■ Input for this task:
-----

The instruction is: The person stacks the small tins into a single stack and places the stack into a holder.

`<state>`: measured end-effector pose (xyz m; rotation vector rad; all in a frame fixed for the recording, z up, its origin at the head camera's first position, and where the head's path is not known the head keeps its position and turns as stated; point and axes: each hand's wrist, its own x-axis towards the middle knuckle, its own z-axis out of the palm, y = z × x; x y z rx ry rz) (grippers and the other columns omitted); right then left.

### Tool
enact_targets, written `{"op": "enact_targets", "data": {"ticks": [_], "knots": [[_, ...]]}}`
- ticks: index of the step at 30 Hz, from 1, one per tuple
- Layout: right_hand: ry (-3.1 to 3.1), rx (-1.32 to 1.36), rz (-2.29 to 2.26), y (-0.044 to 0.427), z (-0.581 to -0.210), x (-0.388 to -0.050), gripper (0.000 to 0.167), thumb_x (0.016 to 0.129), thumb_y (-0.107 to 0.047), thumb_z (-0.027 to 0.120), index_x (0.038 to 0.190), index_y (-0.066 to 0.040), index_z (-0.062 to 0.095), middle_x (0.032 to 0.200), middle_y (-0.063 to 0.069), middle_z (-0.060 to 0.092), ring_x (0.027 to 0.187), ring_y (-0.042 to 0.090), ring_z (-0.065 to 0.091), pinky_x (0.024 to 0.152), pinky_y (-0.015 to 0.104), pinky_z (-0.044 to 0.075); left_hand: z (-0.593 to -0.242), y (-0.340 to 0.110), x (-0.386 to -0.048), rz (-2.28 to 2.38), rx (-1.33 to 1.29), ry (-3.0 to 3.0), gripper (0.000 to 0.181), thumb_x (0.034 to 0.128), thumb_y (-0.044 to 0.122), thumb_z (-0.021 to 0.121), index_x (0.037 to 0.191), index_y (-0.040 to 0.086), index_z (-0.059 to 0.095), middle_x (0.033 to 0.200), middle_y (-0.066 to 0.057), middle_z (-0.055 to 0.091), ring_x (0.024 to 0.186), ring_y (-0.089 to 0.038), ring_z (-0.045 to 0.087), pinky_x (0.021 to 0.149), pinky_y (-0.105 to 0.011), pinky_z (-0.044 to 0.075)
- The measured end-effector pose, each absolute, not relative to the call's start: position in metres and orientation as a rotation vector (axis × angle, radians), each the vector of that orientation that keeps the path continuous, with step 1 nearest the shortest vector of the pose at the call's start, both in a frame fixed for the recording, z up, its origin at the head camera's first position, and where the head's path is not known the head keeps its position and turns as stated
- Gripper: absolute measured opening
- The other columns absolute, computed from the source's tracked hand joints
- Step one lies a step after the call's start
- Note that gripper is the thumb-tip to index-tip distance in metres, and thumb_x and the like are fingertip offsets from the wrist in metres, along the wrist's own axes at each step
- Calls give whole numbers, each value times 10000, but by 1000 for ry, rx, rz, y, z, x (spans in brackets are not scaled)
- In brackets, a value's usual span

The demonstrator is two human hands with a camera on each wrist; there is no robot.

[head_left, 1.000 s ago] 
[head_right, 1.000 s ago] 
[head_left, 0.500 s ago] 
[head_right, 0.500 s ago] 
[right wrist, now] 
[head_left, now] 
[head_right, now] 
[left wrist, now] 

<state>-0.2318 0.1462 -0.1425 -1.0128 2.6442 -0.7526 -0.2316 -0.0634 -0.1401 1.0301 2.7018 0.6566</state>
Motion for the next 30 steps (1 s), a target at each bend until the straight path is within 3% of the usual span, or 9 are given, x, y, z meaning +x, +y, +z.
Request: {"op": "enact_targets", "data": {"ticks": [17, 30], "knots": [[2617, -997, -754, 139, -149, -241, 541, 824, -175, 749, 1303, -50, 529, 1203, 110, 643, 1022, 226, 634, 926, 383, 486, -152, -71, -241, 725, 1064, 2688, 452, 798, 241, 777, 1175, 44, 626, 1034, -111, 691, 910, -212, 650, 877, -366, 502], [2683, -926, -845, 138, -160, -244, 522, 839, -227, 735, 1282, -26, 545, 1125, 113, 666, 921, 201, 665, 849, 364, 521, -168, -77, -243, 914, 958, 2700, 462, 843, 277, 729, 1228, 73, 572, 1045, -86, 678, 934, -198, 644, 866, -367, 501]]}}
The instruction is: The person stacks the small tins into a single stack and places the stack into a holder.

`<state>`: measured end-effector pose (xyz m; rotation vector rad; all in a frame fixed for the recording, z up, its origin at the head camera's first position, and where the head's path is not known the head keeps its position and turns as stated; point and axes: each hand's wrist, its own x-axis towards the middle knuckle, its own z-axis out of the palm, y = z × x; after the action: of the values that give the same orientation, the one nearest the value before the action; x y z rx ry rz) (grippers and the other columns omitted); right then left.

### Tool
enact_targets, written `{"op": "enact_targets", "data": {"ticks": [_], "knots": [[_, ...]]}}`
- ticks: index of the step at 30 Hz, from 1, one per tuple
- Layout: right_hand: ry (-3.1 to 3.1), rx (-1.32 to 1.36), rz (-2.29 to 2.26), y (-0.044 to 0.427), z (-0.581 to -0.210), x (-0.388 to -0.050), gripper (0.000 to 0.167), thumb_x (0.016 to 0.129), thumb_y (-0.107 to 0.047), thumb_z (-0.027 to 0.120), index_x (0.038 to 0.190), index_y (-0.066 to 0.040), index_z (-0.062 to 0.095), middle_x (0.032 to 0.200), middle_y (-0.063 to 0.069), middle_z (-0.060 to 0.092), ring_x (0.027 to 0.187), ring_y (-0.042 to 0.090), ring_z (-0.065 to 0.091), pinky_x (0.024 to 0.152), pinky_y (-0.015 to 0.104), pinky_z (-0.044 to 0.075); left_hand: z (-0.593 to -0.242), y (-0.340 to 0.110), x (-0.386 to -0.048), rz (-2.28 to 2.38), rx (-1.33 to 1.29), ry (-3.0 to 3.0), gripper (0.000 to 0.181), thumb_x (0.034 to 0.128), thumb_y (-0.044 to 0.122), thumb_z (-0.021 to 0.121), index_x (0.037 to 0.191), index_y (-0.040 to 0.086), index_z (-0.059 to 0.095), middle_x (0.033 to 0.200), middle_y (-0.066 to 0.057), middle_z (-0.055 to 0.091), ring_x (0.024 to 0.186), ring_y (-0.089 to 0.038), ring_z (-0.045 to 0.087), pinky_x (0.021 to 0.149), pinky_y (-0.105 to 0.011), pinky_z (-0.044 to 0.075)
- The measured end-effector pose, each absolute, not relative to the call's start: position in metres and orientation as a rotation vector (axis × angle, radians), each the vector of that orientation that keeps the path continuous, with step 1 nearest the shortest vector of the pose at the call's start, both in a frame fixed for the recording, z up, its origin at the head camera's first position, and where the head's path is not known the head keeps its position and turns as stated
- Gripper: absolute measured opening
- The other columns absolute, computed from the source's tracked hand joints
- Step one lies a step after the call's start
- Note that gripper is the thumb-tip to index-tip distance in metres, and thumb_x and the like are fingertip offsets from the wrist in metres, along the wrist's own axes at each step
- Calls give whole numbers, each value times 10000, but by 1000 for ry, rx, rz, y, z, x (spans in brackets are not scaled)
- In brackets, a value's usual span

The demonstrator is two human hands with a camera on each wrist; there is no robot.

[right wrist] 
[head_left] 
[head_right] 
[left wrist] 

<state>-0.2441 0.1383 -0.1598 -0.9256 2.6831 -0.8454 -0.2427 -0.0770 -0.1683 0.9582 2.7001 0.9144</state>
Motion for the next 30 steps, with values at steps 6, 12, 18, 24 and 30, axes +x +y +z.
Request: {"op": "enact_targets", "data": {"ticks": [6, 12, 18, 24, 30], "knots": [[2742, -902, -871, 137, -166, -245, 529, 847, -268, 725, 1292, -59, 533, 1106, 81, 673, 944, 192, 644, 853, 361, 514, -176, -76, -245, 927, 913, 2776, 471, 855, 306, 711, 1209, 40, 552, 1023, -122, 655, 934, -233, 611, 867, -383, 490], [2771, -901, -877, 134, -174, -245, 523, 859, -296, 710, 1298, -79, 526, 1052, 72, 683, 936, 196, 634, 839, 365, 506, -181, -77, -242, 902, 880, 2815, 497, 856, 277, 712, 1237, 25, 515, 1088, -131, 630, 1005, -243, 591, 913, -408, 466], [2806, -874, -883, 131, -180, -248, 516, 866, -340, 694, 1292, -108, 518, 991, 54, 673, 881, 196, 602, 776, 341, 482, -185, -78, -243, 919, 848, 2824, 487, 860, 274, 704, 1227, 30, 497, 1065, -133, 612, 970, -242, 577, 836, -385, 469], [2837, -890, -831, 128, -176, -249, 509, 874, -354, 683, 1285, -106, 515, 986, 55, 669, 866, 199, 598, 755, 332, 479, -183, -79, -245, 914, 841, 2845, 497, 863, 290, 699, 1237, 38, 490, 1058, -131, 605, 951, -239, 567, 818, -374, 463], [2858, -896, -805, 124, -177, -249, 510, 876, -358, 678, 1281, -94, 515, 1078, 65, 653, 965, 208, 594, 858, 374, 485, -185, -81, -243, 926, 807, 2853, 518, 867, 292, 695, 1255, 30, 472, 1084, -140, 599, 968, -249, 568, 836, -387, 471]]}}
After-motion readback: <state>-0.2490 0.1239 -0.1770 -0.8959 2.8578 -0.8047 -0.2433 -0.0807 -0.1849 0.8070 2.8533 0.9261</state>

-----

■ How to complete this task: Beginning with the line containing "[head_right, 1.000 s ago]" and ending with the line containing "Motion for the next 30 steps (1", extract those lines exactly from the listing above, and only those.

■ Result of this task:
[head_right, 1.000 s ago] 
[head_left, 0.500 s ago] 
[head_right, 0.500 s ago] 
[right wrist, now] 
[head_left, now] 
[head_right, now] 
[left wrist, now] 

<state>-0.2318 0.1462 -0.1425 -1.0128 2.6442 -0.7526 -0.2316 -0.0634 -0.1401 1.0301 2.7018 0.6566</state>
Motion for the next 30 steps (1 s), a target at each bend until the straight path is within 3% of the usual span, or 9 are given, x, y, z meaning +x, +y, +z.

The response to the exercise is now complete.